GOAL OF THE EXERCISE -
Give back exactly the lines of the material below, starting with the line with "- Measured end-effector" and going on through the line with "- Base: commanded".

RECORDS FOR PROCESSING -
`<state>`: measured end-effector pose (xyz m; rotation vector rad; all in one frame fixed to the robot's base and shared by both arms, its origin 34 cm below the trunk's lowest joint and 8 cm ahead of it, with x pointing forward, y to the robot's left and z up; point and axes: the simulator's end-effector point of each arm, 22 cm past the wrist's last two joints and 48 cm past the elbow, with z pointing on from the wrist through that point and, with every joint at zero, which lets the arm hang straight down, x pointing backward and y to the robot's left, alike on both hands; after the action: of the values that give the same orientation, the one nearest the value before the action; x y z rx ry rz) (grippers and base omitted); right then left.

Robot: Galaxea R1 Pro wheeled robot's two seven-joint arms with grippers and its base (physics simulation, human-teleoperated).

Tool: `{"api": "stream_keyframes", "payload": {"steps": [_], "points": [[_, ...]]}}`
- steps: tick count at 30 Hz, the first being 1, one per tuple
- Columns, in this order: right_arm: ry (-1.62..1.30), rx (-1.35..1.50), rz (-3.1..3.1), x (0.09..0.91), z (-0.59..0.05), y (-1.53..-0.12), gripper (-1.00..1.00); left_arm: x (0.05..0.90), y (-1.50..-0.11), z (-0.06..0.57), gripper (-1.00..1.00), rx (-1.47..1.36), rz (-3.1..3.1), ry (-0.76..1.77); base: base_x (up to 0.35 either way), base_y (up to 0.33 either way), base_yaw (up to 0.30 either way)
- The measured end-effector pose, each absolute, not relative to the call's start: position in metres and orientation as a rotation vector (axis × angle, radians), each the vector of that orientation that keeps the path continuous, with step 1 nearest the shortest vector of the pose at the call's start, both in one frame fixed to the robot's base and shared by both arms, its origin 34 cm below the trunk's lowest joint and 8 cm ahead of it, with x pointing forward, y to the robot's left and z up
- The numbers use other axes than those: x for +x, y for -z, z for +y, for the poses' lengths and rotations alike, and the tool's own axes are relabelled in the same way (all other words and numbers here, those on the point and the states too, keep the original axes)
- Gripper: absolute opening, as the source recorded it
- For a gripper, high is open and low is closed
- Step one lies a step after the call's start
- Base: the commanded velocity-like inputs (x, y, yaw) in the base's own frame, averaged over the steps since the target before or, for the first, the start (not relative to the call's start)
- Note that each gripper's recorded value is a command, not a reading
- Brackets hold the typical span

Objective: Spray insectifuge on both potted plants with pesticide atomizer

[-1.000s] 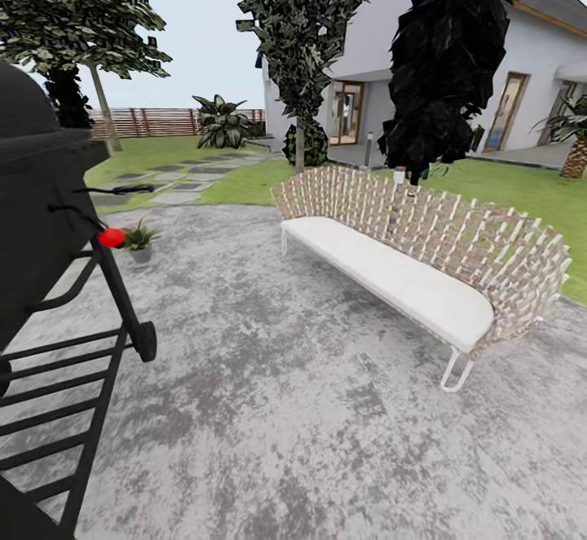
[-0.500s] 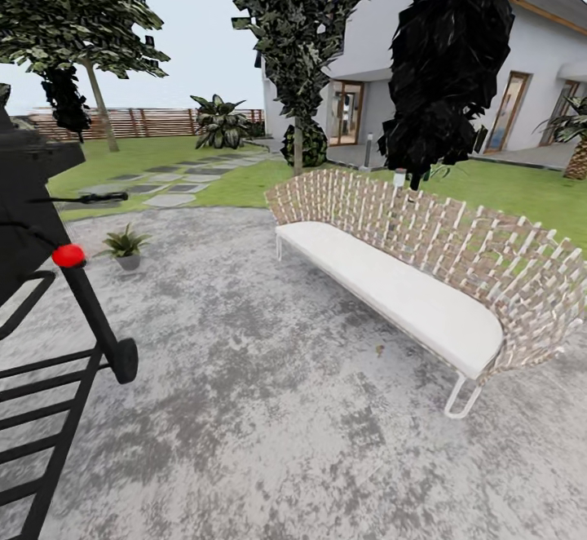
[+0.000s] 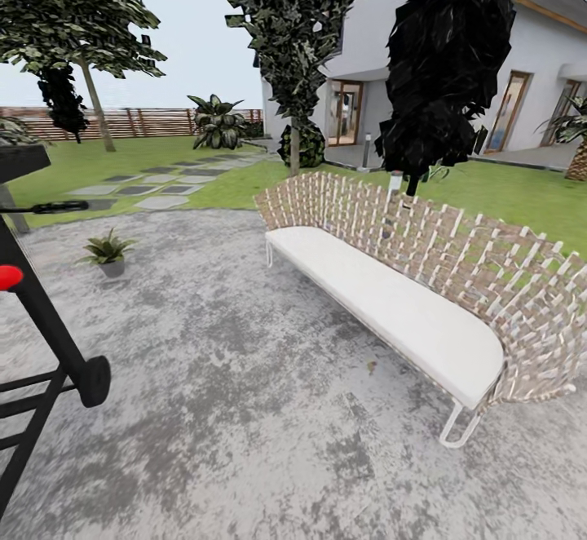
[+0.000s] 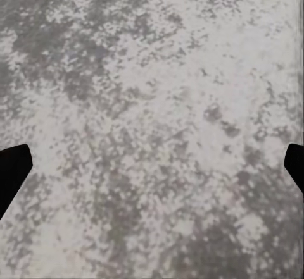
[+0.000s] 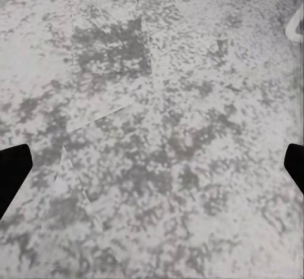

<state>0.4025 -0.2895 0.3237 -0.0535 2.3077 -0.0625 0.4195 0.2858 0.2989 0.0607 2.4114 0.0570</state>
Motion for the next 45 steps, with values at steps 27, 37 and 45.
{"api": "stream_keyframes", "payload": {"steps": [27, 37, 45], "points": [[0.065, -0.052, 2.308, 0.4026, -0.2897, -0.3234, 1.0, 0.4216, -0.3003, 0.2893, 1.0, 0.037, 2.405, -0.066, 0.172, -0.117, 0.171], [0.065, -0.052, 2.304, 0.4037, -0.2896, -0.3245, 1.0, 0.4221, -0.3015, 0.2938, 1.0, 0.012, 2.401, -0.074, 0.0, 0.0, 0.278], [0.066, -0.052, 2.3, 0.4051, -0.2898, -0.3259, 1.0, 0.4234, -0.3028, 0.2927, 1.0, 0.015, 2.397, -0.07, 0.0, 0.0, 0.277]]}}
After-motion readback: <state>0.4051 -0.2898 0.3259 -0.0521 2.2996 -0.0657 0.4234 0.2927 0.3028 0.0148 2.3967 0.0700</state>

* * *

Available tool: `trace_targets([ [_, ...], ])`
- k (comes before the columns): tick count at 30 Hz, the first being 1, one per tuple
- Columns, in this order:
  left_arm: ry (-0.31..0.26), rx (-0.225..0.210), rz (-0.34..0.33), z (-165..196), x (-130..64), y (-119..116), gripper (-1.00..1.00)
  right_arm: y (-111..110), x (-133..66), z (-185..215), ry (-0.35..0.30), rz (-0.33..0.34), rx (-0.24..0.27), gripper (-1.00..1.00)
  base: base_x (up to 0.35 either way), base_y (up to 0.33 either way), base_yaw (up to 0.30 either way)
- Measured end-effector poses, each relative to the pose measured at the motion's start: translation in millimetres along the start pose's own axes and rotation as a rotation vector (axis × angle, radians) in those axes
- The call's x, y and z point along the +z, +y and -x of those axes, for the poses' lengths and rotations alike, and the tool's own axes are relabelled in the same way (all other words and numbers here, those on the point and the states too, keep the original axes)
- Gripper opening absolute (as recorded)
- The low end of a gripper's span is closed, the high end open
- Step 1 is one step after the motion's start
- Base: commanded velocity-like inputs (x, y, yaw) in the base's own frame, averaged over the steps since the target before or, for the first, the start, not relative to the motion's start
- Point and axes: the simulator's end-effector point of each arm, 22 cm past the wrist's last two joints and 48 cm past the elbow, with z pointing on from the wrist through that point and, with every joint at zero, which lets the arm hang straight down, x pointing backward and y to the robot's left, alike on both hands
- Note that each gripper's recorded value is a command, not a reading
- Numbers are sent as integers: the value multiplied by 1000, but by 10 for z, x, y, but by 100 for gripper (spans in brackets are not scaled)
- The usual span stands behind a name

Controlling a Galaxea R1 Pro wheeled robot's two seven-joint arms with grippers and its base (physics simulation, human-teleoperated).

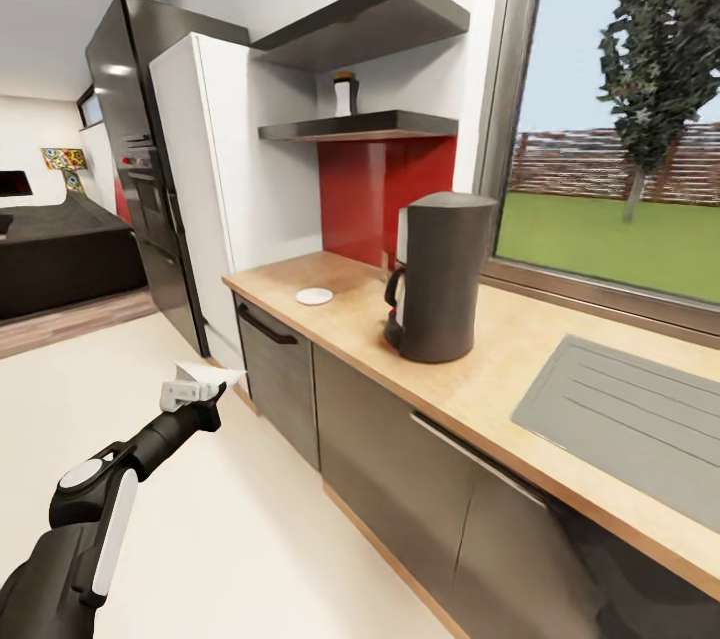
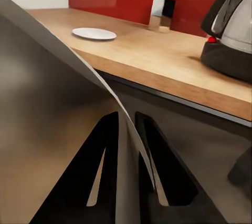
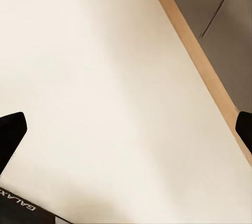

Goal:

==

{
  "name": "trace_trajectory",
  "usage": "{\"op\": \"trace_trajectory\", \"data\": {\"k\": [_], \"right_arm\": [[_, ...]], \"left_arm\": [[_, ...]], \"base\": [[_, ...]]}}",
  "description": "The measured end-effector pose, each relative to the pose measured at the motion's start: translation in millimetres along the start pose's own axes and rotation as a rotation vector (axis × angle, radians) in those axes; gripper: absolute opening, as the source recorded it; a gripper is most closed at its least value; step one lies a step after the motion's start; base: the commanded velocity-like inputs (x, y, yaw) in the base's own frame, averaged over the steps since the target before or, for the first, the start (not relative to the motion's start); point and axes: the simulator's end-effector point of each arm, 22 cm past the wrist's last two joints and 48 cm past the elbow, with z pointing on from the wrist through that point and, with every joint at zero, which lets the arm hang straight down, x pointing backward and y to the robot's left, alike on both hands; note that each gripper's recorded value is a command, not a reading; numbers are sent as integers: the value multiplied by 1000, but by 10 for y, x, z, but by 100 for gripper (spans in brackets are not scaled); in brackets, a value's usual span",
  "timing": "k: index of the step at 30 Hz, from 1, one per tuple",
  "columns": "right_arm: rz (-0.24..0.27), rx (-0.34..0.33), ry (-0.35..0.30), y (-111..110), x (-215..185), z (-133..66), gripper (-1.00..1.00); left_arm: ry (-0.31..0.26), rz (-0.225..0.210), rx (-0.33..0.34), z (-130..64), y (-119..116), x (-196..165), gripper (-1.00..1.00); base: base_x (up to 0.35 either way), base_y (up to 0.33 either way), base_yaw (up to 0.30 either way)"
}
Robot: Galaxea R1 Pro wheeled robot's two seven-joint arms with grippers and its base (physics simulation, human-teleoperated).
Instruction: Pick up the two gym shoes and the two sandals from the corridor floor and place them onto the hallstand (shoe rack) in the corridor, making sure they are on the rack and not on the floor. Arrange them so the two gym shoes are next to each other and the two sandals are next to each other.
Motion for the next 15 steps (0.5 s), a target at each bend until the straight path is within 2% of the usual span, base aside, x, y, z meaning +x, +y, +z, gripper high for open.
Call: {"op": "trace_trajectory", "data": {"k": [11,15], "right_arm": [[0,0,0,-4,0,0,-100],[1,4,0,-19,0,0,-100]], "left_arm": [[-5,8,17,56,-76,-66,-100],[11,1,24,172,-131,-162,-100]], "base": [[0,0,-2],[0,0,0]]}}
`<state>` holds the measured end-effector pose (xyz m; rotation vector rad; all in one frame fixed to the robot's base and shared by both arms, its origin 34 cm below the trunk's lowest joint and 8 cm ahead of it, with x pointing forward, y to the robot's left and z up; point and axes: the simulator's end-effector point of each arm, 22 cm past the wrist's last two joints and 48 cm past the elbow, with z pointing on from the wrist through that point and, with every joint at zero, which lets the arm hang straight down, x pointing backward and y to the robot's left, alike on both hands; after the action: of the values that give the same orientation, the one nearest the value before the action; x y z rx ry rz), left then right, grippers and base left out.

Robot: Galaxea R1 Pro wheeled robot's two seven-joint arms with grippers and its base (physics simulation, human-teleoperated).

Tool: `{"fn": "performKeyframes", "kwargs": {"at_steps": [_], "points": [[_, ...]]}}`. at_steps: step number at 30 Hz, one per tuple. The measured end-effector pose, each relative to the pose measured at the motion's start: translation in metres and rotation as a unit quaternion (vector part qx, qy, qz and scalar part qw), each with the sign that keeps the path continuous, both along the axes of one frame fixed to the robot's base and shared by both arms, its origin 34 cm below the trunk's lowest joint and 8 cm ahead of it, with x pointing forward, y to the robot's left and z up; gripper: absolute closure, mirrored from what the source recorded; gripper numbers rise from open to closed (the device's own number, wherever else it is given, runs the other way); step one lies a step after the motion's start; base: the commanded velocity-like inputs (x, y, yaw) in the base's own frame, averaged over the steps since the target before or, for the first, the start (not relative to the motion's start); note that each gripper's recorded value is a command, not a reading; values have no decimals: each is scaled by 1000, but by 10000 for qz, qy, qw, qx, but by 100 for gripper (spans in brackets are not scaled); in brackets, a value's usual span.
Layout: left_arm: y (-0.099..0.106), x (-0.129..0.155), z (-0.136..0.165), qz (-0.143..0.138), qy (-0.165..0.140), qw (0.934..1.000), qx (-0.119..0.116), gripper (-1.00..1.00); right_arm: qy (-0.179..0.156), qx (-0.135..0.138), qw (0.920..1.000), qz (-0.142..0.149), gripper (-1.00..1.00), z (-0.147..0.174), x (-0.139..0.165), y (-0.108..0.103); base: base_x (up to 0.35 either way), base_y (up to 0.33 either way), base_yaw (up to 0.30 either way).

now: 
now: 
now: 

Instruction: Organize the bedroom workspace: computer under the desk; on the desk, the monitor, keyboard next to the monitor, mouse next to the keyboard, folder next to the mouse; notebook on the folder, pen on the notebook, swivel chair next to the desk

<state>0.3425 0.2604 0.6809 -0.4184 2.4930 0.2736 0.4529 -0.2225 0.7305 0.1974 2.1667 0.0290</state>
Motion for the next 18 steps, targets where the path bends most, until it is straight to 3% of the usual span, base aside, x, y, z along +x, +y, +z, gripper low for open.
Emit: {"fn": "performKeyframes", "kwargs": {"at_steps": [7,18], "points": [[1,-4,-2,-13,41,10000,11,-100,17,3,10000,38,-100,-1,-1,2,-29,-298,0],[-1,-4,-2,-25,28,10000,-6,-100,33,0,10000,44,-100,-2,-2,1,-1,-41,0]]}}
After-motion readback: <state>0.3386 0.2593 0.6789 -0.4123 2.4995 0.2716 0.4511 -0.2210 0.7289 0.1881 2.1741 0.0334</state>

RESPONSE -
- Measured end-effector poses, each relative to the pose measured at the motion's start: translation in millimetres along the start pose's own axes and rotation as a rotation vector (axis × angle, radians) in those axes
- The call's x, y and z point along the +z, +y and -x of those axes, for the poses' lengths and rotations alike, and the tool's own axes are relabelled in the same way (all other words and numbers here, those on the point and the states too, keep the original axes)
- Gripper opening absolute (as recorded)
- The low end of a gripper's span is closed, the high end open
- Step 1 is one step after the motion's start
- Base: commanded velocity-like inputs (x, y, yaw) in the base's own frame, averaged over the steps since the target before or, for the first, the start, not relative to the motion's start

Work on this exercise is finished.